:: Activity ::
What is the number of lines in the data that hold the string "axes"? Reply with that number only.

:: Collected data ::
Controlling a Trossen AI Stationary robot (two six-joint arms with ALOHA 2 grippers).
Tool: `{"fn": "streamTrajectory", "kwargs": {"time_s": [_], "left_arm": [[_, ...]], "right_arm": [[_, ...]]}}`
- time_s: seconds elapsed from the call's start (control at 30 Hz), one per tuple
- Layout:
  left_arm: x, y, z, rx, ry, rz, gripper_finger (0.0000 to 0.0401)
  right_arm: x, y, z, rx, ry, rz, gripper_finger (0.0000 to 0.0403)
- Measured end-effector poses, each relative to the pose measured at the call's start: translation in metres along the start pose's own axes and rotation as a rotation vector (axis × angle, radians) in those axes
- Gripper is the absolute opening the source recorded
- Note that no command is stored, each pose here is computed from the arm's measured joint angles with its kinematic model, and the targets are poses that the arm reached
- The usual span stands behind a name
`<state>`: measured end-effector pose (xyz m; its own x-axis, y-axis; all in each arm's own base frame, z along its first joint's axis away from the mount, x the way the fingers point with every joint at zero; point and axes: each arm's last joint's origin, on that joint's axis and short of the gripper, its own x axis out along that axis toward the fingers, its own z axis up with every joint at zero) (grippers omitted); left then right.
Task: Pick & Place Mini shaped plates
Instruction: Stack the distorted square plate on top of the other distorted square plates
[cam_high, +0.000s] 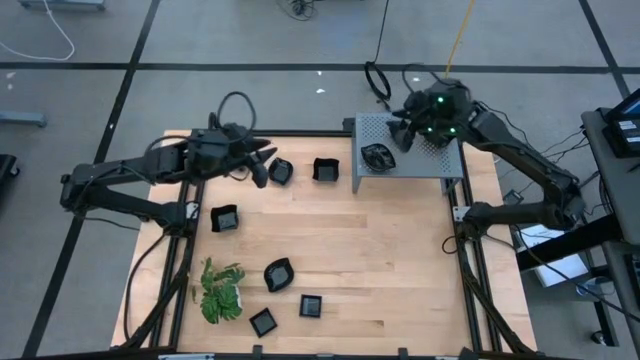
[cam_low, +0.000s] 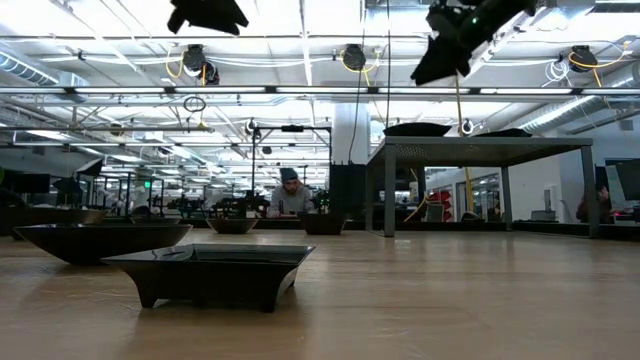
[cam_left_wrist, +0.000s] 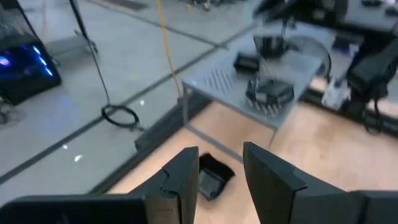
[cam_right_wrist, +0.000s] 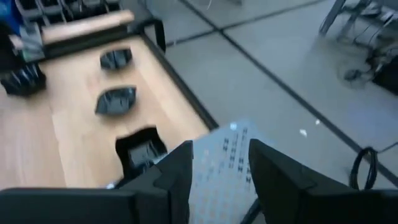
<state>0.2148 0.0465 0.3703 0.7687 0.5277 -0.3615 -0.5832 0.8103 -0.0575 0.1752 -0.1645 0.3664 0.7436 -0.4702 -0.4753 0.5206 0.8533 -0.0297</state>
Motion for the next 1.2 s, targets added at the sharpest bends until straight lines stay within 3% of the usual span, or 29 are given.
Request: {"fn": "streamTrajectory", "kwargs": {"time_s": [0.1, 0.33, 0.5, 0.73, 1.03, 1.2], "left_arm": [[0.02, -0.005, -0.008, 0.043, 0.076, -0.018, 0.0129], [0.077, -0.011, -0.035, 0.317, 0.256, 0.004, 0.0129], [0.122, -0.011, -0.063, 0.424, 0.402, -0.066, 0.0129], [0.177, -0.02, -0.096, 0.634, 0.415, -0.13, 0.0129], [0.217, -0.03, -0.127, 0.641, 0.375, -0.233, 0.0129], [0.234, -0.031, -0.143, 0.632, 0.367, -0.228, 0.0129]], "right_arm": [[-0.01, 0.001, 0.004, 0.022, -0.054, -0.006, 0.014], [-0.018, 0.003, 0.007, 0.027, -0.084, -0.009, 0.0139], [-0.018, 0.003, 0.006, 0.028, -0.078, -0.008, 0.0135], [-0.018, 0.003, 0.006, 0.028, -0.078, -0.008, 0.0133], [-0.018, 0.003, 0.006, -0.003, -0.078, -0.009, 0.0131], [-0.018, 0.002, 0.006, -0.009, -0.078, -0.01, 0.013]]}}
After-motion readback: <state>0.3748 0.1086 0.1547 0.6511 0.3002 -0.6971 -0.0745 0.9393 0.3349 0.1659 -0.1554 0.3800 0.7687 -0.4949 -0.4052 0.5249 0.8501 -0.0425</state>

:: Result of the exercise ::
2